Try it: Starting with the first line, transcribe the material exactly through to the last.

Given material:

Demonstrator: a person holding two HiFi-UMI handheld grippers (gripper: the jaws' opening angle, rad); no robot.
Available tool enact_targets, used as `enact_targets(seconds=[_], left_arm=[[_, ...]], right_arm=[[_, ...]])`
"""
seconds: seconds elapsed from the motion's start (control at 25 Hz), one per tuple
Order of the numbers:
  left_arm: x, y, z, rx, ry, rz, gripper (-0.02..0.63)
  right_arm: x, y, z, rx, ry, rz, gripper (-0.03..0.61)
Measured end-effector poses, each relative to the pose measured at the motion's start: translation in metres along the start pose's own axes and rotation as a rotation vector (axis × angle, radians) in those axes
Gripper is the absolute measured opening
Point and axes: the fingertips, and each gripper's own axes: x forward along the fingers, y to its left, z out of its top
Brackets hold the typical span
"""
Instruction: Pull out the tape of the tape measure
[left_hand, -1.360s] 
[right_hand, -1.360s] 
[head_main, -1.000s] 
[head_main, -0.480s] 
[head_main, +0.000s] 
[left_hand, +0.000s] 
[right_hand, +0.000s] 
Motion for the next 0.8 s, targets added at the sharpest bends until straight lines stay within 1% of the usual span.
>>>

Completed task:
Demonstrator: a person holding two HiFi-UMI handheld grippers (gripper: the jaws' opening angle, rad); no robot.
Available tool enact_targets, used as `enact_targets(seconds=[_], left_arm=[[_, ...]], right_arm=[[_, ...]])`
"""
seconds: seconds elapsed from the motion's start (control at 25 Hz), one per tuple
Order of the numbers:
  left_arm: x, y, z, rx, ry, rz, gripper (-0.02..0.63)
  right_arm: x, y, z, rx, ry, rz, gripper (-0.03..0.61)
Measured end-effector poses, each relative to the pose measured at the motion's start: translation in metres along the start pose's own axes and rotation as a rotation vector (axis × angle, radians) in those axes
Gripper is the absolute measured opening
Point and axes: the fingertips, and each gripper's own axes: x forward along the fingers, y to its left, z out of its top
Brackets hold the typical span
"""
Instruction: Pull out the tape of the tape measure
[left_hand, -1.360s] 
[right_hand, -1.360s] 
[head_main, -1.000s] 
[head_main, -0.480s] 
[head_main, +0.000s] 
[left_hand, +0.000s] 
[right_hand, +0.000s] 
Motion for the next 0.8 s, targets added at the sharpest bends until straight lines stay within 1% of the usual span.
>>>

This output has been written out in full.